(Records shown Opens)

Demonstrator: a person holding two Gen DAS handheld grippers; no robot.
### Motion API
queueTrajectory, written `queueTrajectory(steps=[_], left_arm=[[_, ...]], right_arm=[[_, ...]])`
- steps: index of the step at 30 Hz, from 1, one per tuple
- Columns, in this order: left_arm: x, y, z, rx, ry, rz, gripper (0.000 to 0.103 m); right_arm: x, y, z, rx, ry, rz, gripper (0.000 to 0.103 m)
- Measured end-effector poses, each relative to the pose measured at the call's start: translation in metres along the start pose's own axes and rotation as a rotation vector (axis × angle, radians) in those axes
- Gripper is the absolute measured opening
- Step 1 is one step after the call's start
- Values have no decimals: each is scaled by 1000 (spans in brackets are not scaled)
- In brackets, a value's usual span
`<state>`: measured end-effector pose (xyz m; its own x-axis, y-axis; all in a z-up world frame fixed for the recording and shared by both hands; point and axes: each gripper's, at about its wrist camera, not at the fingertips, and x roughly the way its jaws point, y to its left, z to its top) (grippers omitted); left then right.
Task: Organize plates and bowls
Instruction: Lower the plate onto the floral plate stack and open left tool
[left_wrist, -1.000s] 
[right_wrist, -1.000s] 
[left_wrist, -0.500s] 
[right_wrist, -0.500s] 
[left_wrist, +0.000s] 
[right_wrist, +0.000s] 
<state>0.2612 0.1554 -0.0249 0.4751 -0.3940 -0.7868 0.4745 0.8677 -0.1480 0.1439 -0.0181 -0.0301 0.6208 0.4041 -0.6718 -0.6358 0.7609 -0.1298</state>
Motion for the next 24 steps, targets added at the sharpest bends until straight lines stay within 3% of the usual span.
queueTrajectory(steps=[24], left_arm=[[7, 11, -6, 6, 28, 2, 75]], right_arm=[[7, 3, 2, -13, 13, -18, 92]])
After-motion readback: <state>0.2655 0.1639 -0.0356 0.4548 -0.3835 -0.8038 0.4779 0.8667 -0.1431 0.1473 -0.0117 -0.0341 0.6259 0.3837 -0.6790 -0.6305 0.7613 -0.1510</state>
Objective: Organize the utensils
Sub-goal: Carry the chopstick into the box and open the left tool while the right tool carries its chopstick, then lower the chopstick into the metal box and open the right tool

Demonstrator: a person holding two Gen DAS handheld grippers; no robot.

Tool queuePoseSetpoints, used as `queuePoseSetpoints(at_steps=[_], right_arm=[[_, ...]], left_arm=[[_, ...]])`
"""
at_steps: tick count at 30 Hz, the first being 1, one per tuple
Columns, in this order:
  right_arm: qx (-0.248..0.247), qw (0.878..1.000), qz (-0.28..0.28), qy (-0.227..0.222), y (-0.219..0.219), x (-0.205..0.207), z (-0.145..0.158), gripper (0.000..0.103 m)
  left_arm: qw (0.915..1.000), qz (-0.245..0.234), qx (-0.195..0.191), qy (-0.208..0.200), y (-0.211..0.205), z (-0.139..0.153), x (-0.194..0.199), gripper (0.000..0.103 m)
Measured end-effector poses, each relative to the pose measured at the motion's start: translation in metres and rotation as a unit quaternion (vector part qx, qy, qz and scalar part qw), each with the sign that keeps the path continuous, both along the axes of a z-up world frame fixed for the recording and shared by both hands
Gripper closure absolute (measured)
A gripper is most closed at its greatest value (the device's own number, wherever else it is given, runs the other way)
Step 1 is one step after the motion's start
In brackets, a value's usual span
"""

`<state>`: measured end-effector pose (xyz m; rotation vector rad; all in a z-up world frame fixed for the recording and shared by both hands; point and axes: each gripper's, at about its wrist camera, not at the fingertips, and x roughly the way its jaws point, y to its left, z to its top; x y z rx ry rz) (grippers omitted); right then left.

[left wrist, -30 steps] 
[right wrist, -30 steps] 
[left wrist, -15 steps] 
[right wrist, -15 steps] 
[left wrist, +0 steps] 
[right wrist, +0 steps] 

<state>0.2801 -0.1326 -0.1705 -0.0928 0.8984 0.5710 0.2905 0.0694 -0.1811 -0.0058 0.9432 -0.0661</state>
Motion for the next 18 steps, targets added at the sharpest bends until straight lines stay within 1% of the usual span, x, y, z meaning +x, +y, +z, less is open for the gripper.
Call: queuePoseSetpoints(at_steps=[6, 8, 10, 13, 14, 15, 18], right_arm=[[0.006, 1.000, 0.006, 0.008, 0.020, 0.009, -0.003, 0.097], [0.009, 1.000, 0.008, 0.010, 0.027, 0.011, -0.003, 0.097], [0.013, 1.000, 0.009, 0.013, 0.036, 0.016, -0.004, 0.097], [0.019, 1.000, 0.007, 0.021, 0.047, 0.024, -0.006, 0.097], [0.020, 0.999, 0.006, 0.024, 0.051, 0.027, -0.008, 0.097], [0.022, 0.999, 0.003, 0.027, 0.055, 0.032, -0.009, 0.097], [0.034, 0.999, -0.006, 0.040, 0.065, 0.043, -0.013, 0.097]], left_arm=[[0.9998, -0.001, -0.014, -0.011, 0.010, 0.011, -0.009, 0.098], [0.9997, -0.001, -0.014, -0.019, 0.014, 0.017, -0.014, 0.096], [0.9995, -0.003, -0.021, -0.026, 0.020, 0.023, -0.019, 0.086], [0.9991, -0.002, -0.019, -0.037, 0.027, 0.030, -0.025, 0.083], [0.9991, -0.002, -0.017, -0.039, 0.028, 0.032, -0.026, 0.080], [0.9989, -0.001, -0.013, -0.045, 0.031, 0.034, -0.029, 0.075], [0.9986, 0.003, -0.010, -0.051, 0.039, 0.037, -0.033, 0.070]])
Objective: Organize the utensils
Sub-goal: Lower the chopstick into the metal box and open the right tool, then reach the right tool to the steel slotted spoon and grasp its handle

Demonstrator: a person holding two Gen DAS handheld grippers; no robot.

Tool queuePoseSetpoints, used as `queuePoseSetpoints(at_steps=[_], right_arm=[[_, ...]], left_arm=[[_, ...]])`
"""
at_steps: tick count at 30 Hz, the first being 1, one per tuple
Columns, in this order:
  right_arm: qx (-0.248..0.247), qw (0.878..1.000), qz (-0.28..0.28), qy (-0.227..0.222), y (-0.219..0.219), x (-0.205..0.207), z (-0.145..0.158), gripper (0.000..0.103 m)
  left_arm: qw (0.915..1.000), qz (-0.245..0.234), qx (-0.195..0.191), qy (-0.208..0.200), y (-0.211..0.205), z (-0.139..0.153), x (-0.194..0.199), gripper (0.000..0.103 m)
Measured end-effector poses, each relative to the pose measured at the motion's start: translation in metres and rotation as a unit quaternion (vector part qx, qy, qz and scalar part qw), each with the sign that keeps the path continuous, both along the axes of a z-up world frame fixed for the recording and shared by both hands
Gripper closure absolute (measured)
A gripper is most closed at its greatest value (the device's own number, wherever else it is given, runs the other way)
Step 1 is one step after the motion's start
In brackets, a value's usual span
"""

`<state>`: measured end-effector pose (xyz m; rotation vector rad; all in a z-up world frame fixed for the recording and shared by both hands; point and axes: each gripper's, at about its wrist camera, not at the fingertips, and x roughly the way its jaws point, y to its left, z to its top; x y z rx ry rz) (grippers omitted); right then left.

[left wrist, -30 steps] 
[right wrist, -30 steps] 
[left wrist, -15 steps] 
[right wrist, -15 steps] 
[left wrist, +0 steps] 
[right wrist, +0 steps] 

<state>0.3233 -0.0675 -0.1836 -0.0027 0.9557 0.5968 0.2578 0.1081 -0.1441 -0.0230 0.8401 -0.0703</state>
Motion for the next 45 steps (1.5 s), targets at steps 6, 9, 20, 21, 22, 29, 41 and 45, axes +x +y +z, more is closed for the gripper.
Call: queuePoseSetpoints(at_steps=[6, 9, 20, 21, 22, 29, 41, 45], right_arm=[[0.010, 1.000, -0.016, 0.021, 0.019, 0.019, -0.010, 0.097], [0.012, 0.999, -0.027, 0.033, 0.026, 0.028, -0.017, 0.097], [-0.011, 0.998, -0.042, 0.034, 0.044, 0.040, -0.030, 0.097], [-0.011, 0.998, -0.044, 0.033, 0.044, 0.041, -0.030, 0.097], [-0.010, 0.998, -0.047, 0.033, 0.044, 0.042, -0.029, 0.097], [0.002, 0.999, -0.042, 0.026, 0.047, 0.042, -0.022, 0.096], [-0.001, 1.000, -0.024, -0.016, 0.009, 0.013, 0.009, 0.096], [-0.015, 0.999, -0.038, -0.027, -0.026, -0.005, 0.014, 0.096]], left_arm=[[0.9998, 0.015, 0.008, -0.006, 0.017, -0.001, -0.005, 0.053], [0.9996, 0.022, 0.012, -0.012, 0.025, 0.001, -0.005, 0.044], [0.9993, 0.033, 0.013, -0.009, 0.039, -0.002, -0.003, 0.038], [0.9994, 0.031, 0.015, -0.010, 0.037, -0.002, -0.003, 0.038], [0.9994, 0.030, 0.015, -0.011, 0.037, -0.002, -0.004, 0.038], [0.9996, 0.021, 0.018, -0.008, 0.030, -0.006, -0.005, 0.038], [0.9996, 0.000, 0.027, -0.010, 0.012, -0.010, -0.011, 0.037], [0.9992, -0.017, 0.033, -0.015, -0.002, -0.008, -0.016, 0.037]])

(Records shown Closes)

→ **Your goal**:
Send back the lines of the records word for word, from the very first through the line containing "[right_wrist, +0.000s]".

→ **Exercise output**:
Demonstrator: a person holding two Gen DAS handheld grippers; no robot.
### Motion API
queueTrajectory, written `queueTrajectory(steps=[_], left_arm=[[_, ...]], right_arm=[[_, ...]])`
- steps: index of the step at 30 Hz, from 1, one per tuple
- Columns, in this order: left_arm: x, y, z, rx, ry, rz, gripper (0.000 to 0.103 m); right_arm: x, y, z, rx, ry, rz, gripper (0.000 to 0.103 m)
- Measured end-effector poses, each relative to the pose measured at the call's start: translation in metres along the start pose's own axes and rotation as a rotation vector (axis × angle, radians) in those axes
- Gripper is the absolute measured opening
- Step 1 is one step after the call's start
- Values have no decimals: each is scaled by 1000 (spans in brackets are not scaled)
- In brackets, a value's usual span
`<state>`: measured end-effector pose (xyz m; its own x-axis, y-axis; all in a z-up world frame fixed for the recording and shared by both hands; point and axes: each gripper's, at about its wrist camera, not at the fingertips, and x roughly the way its jaws point, y to its left, z to its top) (grippers omitted); left then right.
Task: Organize plates and bowls
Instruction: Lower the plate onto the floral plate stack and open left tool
[left_wrist, -1.000s] 
[right_wrist, -1.000s] 
[left_wrist, -0.500s] 
[right_wrist, -0.500s] 
[left_wrist, +0.000s] 
[right_wrist, +0.000s] 

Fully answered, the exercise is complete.